We have developed an interdisciplinary model based on machine learning to accurately estimate step length. The new model can be integrated into a wearable device that is attached with tape to the lower back and enables continuous monitoring of steps in a patient’s everyday life.
Step length is a very sensitive and non-invasive measure for evaluating a wide variety of conditions and diseases, including aging, deterioration as a result of neurological and neurodegenerative diseases, cognitive decline, Alzheimer’s, Parkinson’s, multiple sclerosis, and more. Today it is common to measure step length using devices found in specialized laboratories and clinics, which are based on cameras and measuring devices like force-sensitive gait mats.

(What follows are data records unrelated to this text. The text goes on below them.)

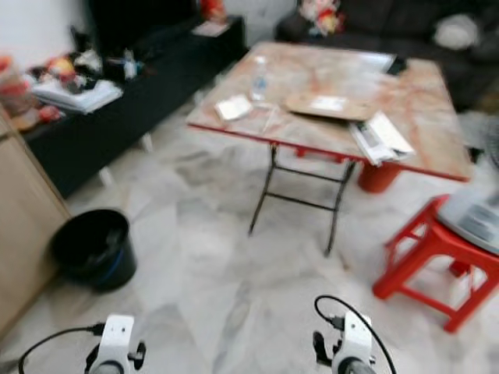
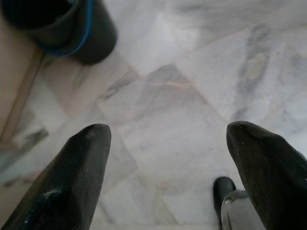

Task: Picking trash to rubbish bin

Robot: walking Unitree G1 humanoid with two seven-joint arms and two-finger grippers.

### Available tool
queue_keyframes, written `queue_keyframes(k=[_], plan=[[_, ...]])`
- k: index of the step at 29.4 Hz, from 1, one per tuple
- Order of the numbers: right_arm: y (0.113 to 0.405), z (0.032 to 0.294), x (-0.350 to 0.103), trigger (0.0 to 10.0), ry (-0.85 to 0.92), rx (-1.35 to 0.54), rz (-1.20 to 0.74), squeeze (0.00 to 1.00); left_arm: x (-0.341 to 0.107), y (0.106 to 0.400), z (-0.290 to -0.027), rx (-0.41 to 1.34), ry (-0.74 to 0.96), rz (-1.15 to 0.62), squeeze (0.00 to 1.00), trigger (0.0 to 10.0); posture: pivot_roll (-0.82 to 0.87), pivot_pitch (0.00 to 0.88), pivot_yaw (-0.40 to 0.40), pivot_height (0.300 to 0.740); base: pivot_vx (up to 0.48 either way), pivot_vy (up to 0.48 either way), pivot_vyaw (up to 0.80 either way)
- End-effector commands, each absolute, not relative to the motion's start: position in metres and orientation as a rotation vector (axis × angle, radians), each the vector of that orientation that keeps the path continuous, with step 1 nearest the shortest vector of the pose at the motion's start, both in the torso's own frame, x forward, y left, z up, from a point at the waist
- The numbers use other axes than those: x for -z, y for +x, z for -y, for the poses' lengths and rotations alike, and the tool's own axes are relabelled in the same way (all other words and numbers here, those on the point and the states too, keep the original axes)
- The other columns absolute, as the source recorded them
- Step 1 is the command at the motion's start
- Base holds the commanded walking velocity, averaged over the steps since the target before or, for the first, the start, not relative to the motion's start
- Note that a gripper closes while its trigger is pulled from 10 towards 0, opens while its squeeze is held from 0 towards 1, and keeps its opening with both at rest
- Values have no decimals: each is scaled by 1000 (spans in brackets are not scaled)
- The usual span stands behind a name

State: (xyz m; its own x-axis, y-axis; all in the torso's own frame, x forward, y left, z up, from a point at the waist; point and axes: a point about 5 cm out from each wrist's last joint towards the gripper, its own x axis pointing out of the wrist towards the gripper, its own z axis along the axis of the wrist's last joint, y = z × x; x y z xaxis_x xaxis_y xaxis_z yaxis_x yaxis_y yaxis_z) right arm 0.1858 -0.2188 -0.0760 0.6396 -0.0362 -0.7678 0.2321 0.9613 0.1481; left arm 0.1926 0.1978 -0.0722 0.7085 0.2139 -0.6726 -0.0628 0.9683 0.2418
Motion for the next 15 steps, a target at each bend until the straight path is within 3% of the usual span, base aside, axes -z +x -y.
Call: queue_keyframes(k=[1, 14, 15], plan=[[184, 222, 76, 10000, 251, 175, -866, 0, 74, 190, -198, -145, 230, -782, 0, 10000, 22, 0, -7, 740, 0, 0, -800], [180, 220, 78, 10000, 260, 178, -863, 0, 72, 192, -199, -141, 229, -758, 0, 10000, 25, 19, -2, 740, 0, 0, -800], [180, 220, 78, 10000, 261, 182, -858, 0, 72, 192, -199, -140, 230, -757, 0, 10000, 25, 19, -2, 740, 0, 0, 0]])
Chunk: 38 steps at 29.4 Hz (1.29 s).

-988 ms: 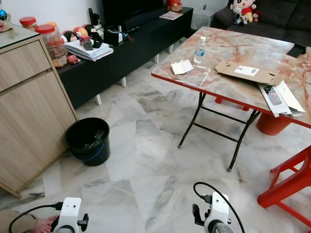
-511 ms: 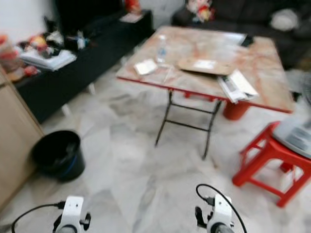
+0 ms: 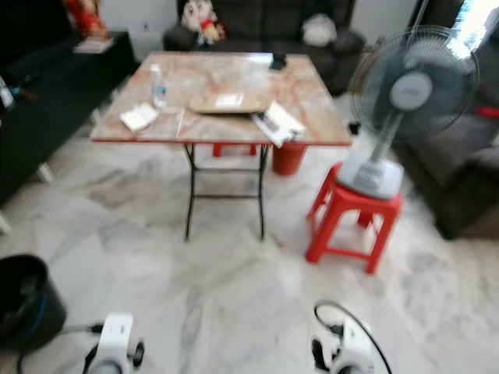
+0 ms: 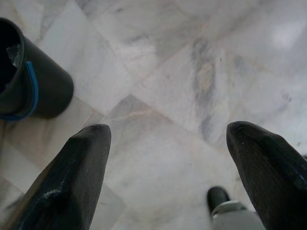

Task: Picking trash to rubbish bin

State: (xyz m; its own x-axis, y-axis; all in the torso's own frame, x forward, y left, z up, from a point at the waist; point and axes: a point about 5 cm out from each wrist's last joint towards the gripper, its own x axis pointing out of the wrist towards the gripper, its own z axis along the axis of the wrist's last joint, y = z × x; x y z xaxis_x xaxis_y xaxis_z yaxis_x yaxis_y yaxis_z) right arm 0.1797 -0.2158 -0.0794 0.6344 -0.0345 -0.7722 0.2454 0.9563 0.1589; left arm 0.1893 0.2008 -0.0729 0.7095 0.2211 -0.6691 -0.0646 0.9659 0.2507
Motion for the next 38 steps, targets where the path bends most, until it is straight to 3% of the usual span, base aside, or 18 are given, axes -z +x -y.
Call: queue_keyframes(k=[1, 14, 24, 28, 30, 38], plan=[[179, 220, 78, 10000, 273, 192, -851, 0, 72, 192, -198, -137, 230, -754, 0, 10000, 26, 26, 0, 740, 0, 0, 0], [177, 222, 78, 10000, 272, 204, -826, 0, 70, 194, -196, -105, 242, -739, 0, 10000, -1, 56, 14, 740, 0, 0, 0], [180, 228, 75, 10000, 257, 211, -797, 0, 73, 191, -190, -68, 241, -756, 0, 10000, -69, 0, 24, 740, 0, 0, 0], [190, 228, 69, 10000, 183, 147, -775, 0, 76, 190, -184, -23, 253, -789, 0, 10000, -85, 0, 19, 740, 0, 0, 0], [190, 224, 70, 10000, 52, 35, -813, 0, 75, 193, -180, -13, 257, -791, 0, 10000, -66, 0, 8, 740, 0, 0, 0], [190, 225, 71, 10000, -1, -4, -847, 0, 72, 198, -179, -31, 244, -762, 0, 10000, -3, 0, -18, 740, 0, 0, 0]])
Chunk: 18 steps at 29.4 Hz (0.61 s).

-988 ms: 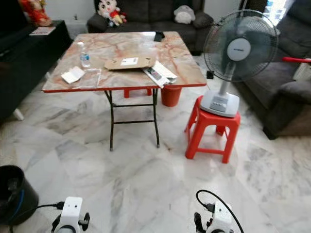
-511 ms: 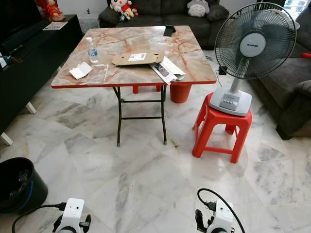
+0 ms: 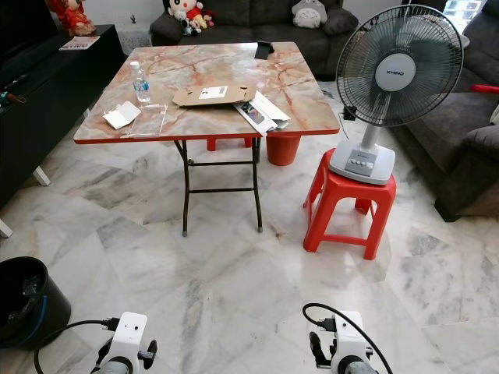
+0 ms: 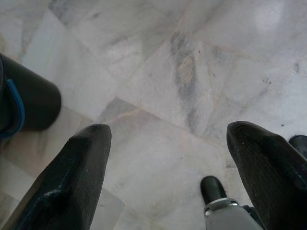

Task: Picking trash to rubbish bin

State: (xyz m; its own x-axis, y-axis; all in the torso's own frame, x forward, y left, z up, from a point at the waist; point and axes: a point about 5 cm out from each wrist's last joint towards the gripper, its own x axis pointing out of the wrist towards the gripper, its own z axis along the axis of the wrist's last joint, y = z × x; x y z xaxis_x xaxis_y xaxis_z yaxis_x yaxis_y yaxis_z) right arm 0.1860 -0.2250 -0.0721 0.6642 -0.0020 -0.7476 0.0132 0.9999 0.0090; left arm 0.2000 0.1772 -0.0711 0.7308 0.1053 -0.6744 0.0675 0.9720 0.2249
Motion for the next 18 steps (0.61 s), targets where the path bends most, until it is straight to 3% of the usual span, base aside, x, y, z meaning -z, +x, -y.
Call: queue_keyframes(k=[1, 10, 13, 17, 18], plan=[[190, 225, 71, 10000, -2, -6, -848, 0, 72, 198, -179, -32, 243, -762, 0, 10000, -3, 0, -18, 740, 0, 0, 0], [209, 221, 61, 10000, 58, 42, -784, 0, 70, 193, -191, -99, 228, -718, 0, 10000, 24, 0, -31, 740, 0, 0, 0], [239, 223, 39, 10000, 17, 11, -638, 0, 50, 219, -195, -147, 218, -561, 0, 10000, 14, 0, -29, 740, 0, 0, 0], [255, 223, 24, 10000, -3, -16, -549, 0, 35, 236, -193, -145, 232, -453, 0, 10000, 8, 0, -24, 740, 0, 0, 0], [269, 224, 11, 10000, -3, -20, -471, 0, 19, 253, -188, -125, 245, -351, 0, 10000, -3, 0, -20, 740, 0, 0, 0]])
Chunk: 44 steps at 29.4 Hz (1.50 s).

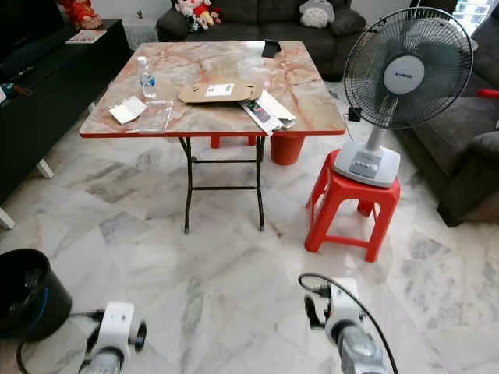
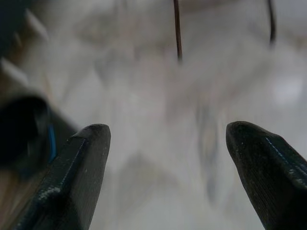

While these tests are accurate, they provide only a snapshot view of a person’s walking that likely does not fully reflect real-world, actual functioning. Daily living walking may be influenced by a patient’s level of fatigue, mood, and medications, for example. Continuous, 24/7 monitoring like that enabled by this new model of step length can capture this real-world walking behaviour.
To solve the problem, we sought to harness IMU (inertial measurement unit) systems, which are light and relatively cheap sensors that are currently installed in every phone and smartwatch, and measure parameters associated with walking. "Previous studies have examined IMU-based wearable devices to assess step length, but these experiments were only performed on healthy subjects without walking difficulties, were based on a small sample size that did not allow for generalization, and the devices themselves were not comfortable to wear and sometimes several sensors were needed.
We sought to develop an efficient and convenient solution that would suit people with walking problems, such as the sick and the elderly, and would allow quantifying and collecting data on step length, throughout the day, in an environment familiar to the patient.
We found that the XGBoost model is the most accurate and is 3.5 times more accurate than the most advanced biomechanical model currently used to estimate step length. For a single step, the average error of our model was 6 cm, compared to 21 cm predicted by the conventional model. When we evaluated an average of 10 steps, we arrived at an error of less than 5 cm, a threshold known in the professional literature as 'the minimum difference that has clinical importance,' which allows identifying a significant improvement or decrease in the subject’s condition. In other words, our model is robust and reliable and can be used to analyze sensor data from subjects, some with walking difficulties, who were not included in the original training set.